The main negative effects with probabilities above 0.5 for almost all Phenylacetylindoles are shivering, twitching, sweating, and hypothermic. Still, the following probabilities have been computed: 0.478—44397500, 0.417—44397540, 0.439—53494950, 0.499—53394099. For CID 11616723, the probability to act as hypothermic is 0.423. For 53394099, the following probabilities have been computed: 0.387—shivering, 0.447—twitching, 0.286—hypothermic. The effects that appear with probabilities between 0.3 and 0.5 are presented in Table S2 (Supplementary Materials).

To validate the clustering from Figure 7, the Kruskal–Wallis test has been performed to the series of probabilities corresponding to the most significant effects of the elements in both groups (presented in Table 9 and Table 10).

Table 9. The series of probabilities used to perform the Kruskal–Wallis test on Group 1. The bold numbers are probabilities less than 0.5.

Table 10. The series of probabilities used to perform the Kruskal–Wallis test on Group 2. The bold numbers are probabilities less than 0.5.

The main effects were considered those whose probabilities are higher than 0.5 for at least one molecule. If another molecule has the same effect, the associated probability is filled in Table 9 or Table 10, depending on the group to which it belongs. If the molecule does not have a certain effect, the probability filled in the tale is zero.

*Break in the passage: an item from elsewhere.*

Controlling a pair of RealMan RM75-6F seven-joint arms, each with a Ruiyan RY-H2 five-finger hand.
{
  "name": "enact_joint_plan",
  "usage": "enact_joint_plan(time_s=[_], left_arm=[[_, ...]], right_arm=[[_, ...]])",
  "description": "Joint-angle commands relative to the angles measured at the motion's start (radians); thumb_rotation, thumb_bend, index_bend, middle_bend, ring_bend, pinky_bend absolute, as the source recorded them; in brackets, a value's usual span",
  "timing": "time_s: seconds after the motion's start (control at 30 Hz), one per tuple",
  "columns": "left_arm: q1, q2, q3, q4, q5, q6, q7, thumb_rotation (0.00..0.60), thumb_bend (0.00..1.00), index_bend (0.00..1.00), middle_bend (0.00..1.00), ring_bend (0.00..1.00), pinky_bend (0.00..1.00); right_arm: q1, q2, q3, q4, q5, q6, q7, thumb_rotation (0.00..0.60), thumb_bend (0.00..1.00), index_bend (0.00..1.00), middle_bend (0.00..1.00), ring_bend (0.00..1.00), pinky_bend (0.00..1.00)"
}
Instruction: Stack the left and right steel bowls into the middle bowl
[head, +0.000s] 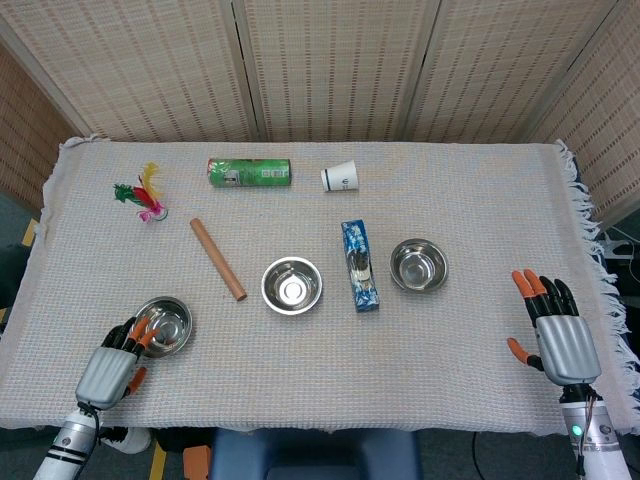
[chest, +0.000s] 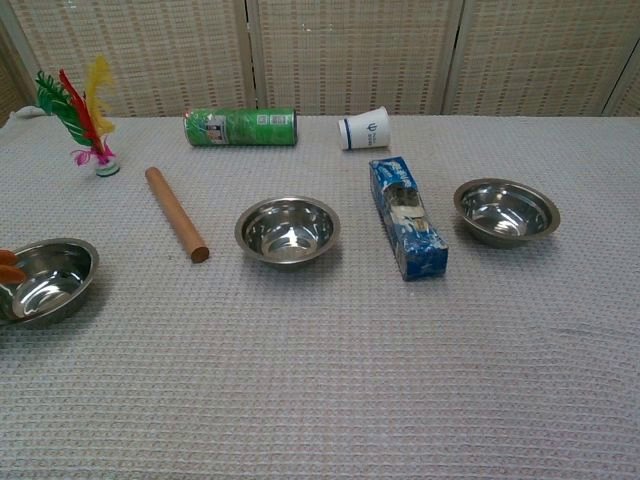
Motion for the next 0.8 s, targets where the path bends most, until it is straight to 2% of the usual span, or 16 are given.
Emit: enact_joint_plan(time_s=[0.03,0.2,0.4,0.57,0.67,0.8], left_arm=[[-0.013,-0.054,0.0,0.072,0.02,0.016,-0.037,0.6,0.41,0.29,0.05,0.0,0.16],[-0.029,-0.127,-0.014,0.194,0.047,0.069,-0.093,0.6,0.43,0.5,0.1,0.0,0.16],[-0.054,-0.223,-0.032,0.39,0.09,0.174,-0.18,0.6,0.55,0.68,0.21,0.05,0.17],[-0.074,-0.24,-0.041,0.431,0.101,0.218,-0.206,0.6,0.56,0.7,0.21,0.05,0.17],[-0.109,-0.229,-0.052,0.396,0.12,0.242,-0.201,0.6,0.56,0.7,0.21,0.05,0.17],[-0.173,-0.208,-0.072,0.319,0.139,0.226,-0.167,0.6,0.56,0.69,0.21,0.05,0.17]], right_arm=[[0.002,-0.001,-0.001,-0.001,0.003,-0.005,-0.005,0.6,0.14,0.0,0.0,0.0,0.0],[0.004,-0.001,0.0,-0.003,0.009,-0.01,-0.012,0.6,0.14,0.0,0.0,0.0,0.0],[0.004,0.003,-0.001,-0.007,0.012,-0.012,-0.013,0.6,0.14,0.0,0.0,0.0,0.0],[0.002,0.008,0.001,-0.011,0.012,-0.008,-0.006,0.6,0.14,0.0,0.0,0.0,0.0],[0.002,0.01,0.0,-0.012,0.011,-0.009,-0.002,0.6,0.14,0.0,0.0,0.0,0.0],[0.001,0.013,0.001,-0.013,0.011,-0.008,0.002,0.6,0.14,0.0,0.0,0.0,0.0]])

The p-value for the test performed with all 14 series (putting together the effects from Table 9 and Table 10) is 0.000, so the null hypothesis can be rejected, meaning that there are significant differences in the series distributions.

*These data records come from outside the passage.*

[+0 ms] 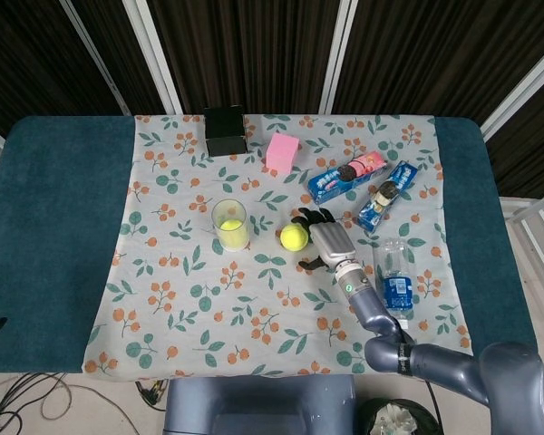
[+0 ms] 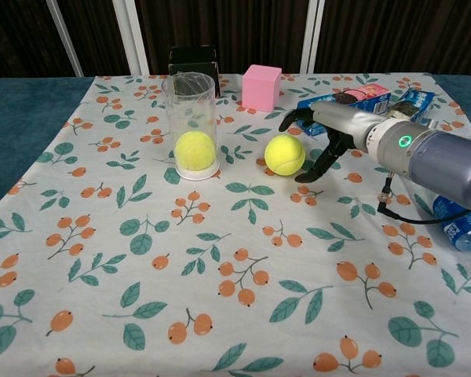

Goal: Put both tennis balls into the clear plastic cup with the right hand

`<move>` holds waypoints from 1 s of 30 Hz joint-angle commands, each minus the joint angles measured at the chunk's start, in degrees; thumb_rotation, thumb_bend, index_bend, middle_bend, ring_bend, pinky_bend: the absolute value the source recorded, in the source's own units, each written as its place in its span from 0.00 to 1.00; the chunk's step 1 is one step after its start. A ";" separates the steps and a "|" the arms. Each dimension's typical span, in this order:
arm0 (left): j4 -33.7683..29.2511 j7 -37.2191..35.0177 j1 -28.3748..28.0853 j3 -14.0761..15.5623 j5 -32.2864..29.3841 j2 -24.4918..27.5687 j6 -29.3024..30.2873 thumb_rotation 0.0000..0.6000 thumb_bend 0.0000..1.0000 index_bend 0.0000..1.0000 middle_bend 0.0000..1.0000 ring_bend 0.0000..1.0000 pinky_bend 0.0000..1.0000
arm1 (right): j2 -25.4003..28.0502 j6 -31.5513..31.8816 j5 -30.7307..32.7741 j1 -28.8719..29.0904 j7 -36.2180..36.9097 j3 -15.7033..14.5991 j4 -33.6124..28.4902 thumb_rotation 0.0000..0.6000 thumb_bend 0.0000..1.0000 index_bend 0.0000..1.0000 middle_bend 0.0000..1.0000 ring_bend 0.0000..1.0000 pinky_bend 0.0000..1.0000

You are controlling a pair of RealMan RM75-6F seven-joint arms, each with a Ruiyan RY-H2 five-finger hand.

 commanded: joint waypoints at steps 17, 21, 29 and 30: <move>-0.22 0.08 -0.28 -0.20 -1.37 0.42 -0.99 1.00 0.03 0.07 0.00 0.00 0.05 | -8.09 -3.29 -0.74 1.48 -0.70 0.99 13.74 1.00 0.29 0.31 0.17 0.32 0.35; -0.37 0.15 -0.38 -0.10 -1.42 0.54 -1.32 1.00 0.03 0.08 0.00 0.00 0.05 | -9.22 -1.94 -1.87 1.35 0.34 1.70 14.99 1.00 0.47 0.43 0.29 0.49 0.44; -0.58 -0.71 -0.47 0.09 -1.38 1.05 -2.03 1.00 0.03 0.09 0.00 0.00 0.05 | -9.54 2.02 -4.69 0.92 3.75 3.78 14.82 1.00 0.58 0.64 0.47 0.66 0.57; -0.59 -0.79 -0.45 0.07 -1.41 1.09 -2.01 1.00 0.03 0.09 0.00 0.00 0.05 | -9.19 2.39 -5.05 0.86 3.94 3.95 14.47 1.00 0.59 0.65 0.47 0.66 0.59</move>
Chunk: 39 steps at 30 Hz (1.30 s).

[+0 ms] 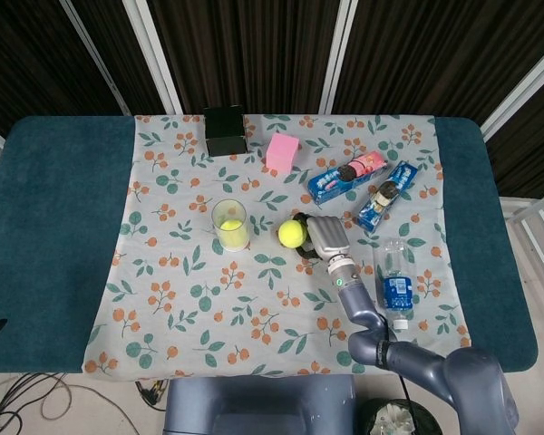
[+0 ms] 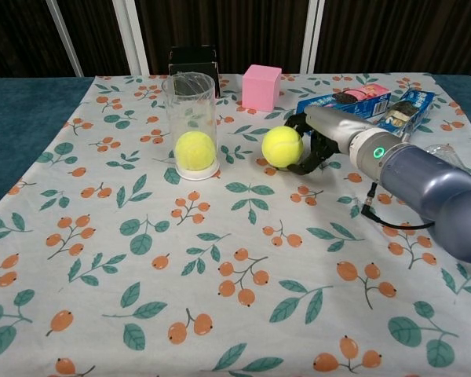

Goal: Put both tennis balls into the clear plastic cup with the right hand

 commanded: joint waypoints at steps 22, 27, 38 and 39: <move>-0.64 0.57 0.19 0.27 0.09 0.10 0.45 1.00 0.03 0.10 0.00 0.00 0.05 | 18.52 0.21 9.39 1.36 -7.65 12.53 -24.55 1.00 0.59 0.66 0.47 0.66 0.80; -0.66 0.36 0.24 0.18 -0.05 0.22 0.53 1.00 0.03 0.10 0.00 0.00 0.05 | 18.35 0.30 14.09 5.12 -12.78 14.42 -26.58 1.00 0.59 0.66 0.47 0.66 0.83; -0.46 -0.49 0.16 0.01 -0.44 0.54 0.14 1.00 0.03 0.10 0.00 0.00 0.05 | 14.36 1.29 19.95 11.96 -18.59 15.07 -27.48 1.00 0.59 0.66 0.47 0.66 0.88; -0.43 -0.62 0.18 -0.01 -0.48 0.57 0.14 1.00 0.03 0.10 0.00 0.00 0.05 | 13.89 1.46 20.15 12.50 -18.94 14.89 -27.43 1.00 0.59 0.66 0.47 0.66 0.89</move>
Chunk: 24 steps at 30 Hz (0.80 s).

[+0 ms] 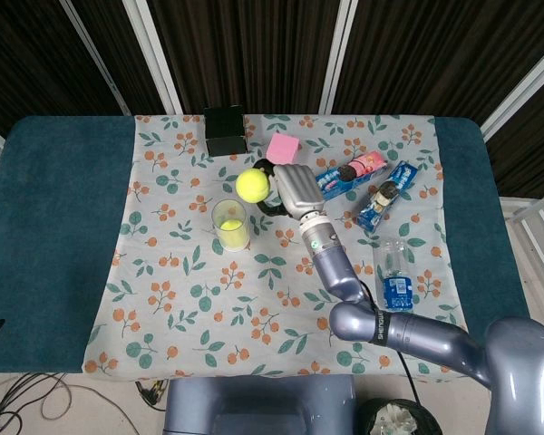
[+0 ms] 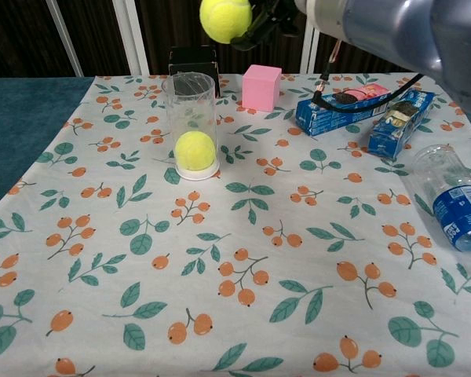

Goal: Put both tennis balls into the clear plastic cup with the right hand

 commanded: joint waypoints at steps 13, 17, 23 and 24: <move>-0.07 -0.47 0.01 0.06 -0.05 0.32 -0.23 1.00 0.03 0.10 0.00 0.00 0.05 | -3.59 0.19 1.15 4.40 -3.36 -3.08 0.71 1.00 0.59 0.66 0.47 0.61 0.94; -0.04 -0.61 -0.01 0.00 -0.26 0.38 -0.33 1.00 0.03 0.10 0.00 0.00 0.05 | -3.52 -0.42 1.71 4.92 -3.95 -3.46 1.03 1.00 0.59 0.61 0.38 0.46 0.95; -0.16 -0.66 -0.06 0.01 -0.46 0.54 -0.55 1.00 0.03 0.10 0.00 0.00 0.05 | -1.67 -2.43 5.60 5.94 -6.37 -4.21 -0.26 1.00 0.59 0.43 0.21 0.26 0.97; -0.19 -0.65 -0.05 0.01 -0.50 0.56 -0.56 1.00 0.03 0.10 0.00 0.00 0.05 | -1.40 -2.30 6.40 6.13 -6.83 -4.26 -0.52 1.00 0.59 0.42 0.21 0.26 0.97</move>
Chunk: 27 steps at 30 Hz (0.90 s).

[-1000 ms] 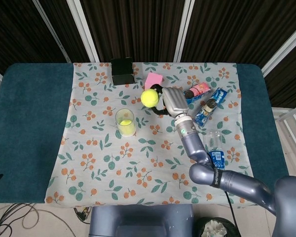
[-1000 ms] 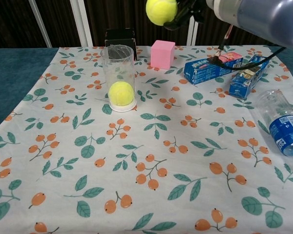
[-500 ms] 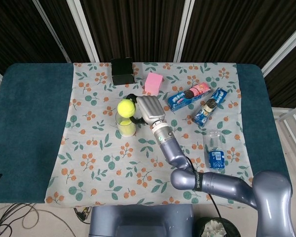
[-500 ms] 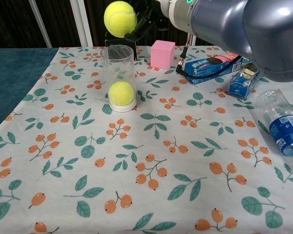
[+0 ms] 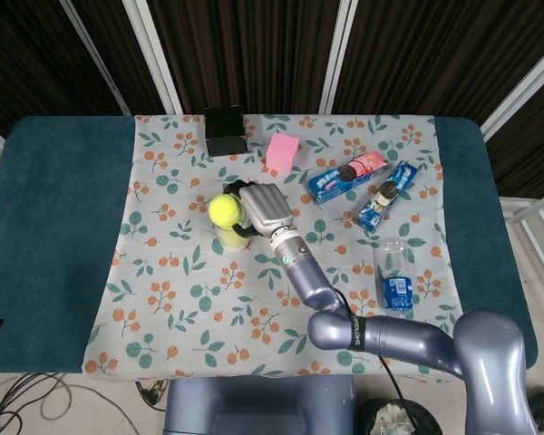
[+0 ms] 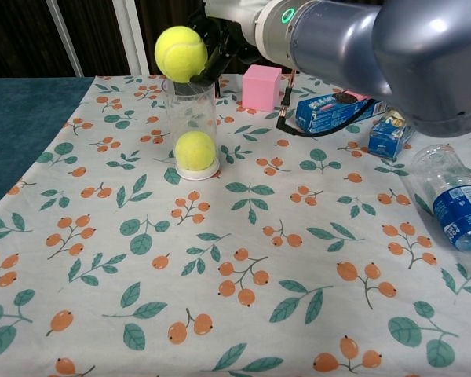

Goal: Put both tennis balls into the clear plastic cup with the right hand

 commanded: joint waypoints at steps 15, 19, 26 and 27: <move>-0.24 0.28 0.01 0.02 -0.25 0.08 0.10 1.00 0.03 0.10 0.00 0.00 0.05 | 4.05 -0.51 7.01 1.75 -2.33 -1.36 -2.79 1.00 0.57 0.24 0.07 0.08 0.09; -0.30 0.35 0.02 0.00 -0.36 0.11 0.11 1.00 0.03 0.11 0.00 0.00 0.05 | 4.43 -0.72 7.19 1.90 -1.78 -1.36 -3.16 1.00 0.53 0.14 0.03 0.06 0.07; -0.45 0.53 0.06 0.02 -0.48 0.17 0.21 1.00 0.03 0.12 0.00 0.00 0.05 | 5.50 -0.92 7.48 2.15 -1.19 -2.07 -3.92 1.00 0.49 0.07 0.00 0.03 0.06; -0.47 0.56 0.06 0.02 -0.51 0.17 0.21 1.00 0.03 0.12 0.00 0.00 0.05 | 5.70 -0.84 7.49 2.18 -1.19 -2.18 -4.02 1.00 0.47 0.07 0.00 0.03 0.06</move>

To distinguish the series resulting from the same distribution, the same test has been performed for the first three molecules in Group 1 (belonging to the second cluster), the last four molecules in Group 1 (belonging to the third cluster), and Group 2 (the third cluster), respectively. The corresponding p-values are 0.4362, 0.1128, and 0.1004, respectively. Since all are higher than 0.05, it results that the series in each of the three clusters are not significantly different from the viewpoint of their positive effects.

Similar tests, performed for the negative effects, lead to the same results. So, the clustering is validated.

4. Conclusions

In this research, the authors utilized the Cheminformatics methods for the analysis of the Benzoylindole and Phenylacetylindole groups of drugs that complete the knowledge [39] about them. Similarity indices and clustering techniques have emphasized the structural similarities and differences between these groups. The highest similarities exist between the molecules in the second group. These are emphasized by the second group’s dendrograms (the length of the highest branches being 0.3, the other being lower than 0.22). By comparison, the branches’ sizes in the dendrogram of Group 1 are generally larger than for Group 2.

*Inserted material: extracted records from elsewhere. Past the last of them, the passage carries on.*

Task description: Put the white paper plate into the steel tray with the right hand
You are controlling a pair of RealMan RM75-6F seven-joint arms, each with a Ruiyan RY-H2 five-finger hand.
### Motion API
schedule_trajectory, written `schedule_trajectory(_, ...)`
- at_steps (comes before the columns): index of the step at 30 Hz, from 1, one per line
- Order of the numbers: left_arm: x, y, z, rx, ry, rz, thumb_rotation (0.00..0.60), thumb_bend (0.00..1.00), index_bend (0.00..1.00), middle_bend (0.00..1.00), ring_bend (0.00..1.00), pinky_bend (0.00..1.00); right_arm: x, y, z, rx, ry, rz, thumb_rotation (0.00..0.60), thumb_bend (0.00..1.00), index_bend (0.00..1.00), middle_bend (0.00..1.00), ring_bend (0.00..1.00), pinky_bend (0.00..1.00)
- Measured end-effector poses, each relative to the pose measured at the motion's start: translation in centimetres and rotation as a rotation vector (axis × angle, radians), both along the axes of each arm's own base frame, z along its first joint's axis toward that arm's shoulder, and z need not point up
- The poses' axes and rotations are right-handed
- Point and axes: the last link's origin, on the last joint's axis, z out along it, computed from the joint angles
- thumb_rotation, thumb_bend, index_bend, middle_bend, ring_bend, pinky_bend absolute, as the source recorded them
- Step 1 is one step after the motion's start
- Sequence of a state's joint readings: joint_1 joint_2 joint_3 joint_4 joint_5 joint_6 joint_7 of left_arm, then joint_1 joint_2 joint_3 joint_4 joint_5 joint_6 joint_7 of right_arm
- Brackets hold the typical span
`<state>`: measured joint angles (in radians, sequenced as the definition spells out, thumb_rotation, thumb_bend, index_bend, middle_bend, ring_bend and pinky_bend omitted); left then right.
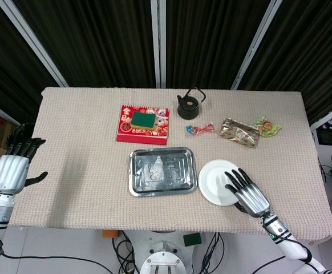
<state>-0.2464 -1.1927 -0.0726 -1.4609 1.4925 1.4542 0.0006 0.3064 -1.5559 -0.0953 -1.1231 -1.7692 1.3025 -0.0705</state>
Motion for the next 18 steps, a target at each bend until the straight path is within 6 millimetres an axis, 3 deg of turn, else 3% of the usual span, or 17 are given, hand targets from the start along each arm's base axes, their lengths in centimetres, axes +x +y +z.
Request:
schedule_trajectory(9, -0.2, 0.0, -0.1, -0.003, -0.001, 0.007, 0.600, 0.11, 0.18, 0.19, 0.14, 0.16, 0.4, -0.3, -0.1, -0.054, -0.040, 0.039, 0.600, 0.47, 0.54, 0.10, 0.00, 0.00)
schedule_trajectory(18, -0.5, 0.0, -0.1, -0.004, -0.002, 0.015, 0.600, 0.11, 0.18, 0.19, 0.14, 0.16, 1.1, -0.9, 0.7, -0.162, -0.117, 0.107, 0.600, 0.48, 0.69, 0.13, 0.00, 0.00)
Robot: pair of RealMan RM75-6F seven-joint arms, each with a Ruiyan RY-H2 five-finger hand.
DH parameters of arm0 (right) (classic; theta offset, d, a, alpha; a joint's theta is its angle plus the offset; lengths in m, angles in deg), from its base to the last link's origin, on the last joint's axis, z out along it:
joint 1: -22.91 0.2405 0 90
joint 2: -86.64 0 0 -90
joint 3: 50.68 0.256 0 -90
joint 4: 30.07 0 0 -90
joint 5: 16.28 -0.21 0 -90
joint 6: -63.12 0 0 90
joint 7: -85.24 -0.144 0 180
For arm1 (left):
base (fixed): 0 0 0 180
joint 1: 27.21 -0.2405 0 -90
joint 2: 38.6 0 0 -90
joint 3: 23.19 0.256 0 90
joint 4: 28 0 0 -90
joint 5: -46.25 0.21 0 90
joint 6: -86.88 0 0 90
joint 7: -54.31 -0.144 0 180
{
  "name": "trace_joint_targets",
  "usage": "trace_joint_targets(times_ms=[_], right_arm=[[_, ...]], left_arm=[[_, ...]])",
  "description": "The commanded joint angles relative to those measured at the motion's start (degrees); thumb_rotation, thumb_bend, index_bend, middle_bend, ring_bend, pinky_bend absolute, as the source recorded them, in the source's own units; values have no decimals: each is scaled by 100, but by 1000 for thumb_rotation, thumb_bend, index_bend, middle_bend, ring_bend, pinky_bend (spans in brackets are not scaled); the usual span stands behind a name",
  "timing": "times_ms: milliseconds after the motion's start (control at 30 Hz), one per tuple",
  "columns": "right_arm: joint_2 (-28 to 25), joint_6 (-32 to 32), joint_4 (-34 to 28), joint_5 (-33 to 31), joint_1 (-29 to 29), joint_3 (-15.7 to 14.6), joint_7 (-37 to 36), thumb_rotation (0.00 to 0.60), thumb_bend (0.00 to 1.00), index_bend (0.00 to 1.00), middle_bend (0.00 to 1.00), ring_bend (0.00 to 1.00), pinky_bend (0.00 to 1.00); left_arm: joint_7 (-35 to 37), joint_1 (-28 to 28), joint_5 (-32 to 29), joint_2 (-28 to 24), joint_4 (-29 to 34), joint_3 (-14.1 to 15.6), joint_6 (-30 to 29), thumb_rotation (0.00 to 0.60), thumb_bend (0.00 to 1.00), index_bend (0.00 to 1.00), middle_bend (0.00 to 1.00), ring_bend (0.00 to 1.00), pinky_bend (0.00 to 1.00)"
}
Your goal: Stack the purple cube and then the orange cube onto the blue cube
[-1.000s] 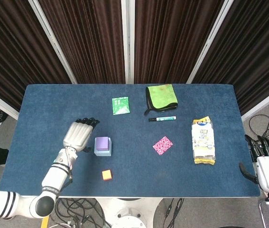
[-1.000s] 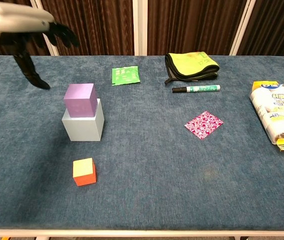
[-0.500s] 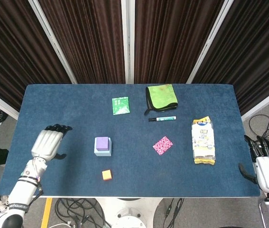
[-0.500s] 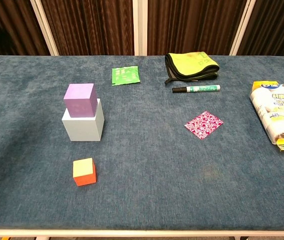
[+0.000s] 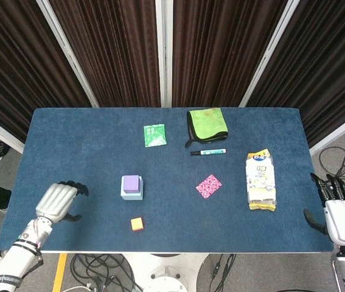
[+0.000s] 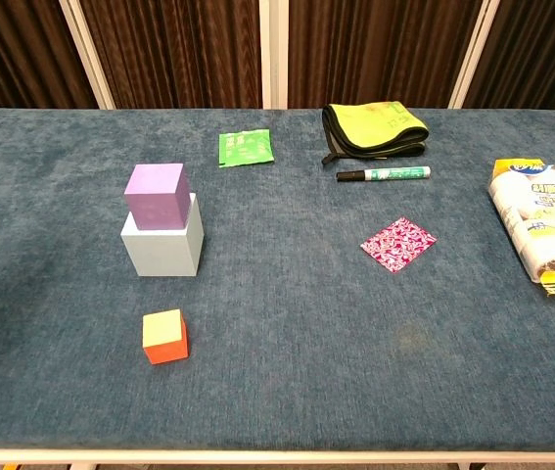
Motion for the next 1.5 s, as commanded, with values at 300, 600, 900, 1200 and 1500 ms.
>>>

The comparisons of the biological activities spectra show that the most similar activities of the molecules in the first group are those of 57507911, 56841530, and 57507905, confirming the grouping provided by the dendrogram (Figure 5b). Analogous conclusions can be drawn from the dendrogram for Group 2 (Figure 5d).

Performing the k-means algorithm for k = 3 results in three clusters, one containing all the molecules in Group 2, while the other two being formed by three and four molecules in Group 1. Performing the same analysis for k = 2 results in two clusters (superposed to Groups 1 and 2). Still, the best clustering is obtained for k = 3 because between the sum of squares/total sum of squares of the distances is 52.0%, compared to only 31.6%, for k = 2.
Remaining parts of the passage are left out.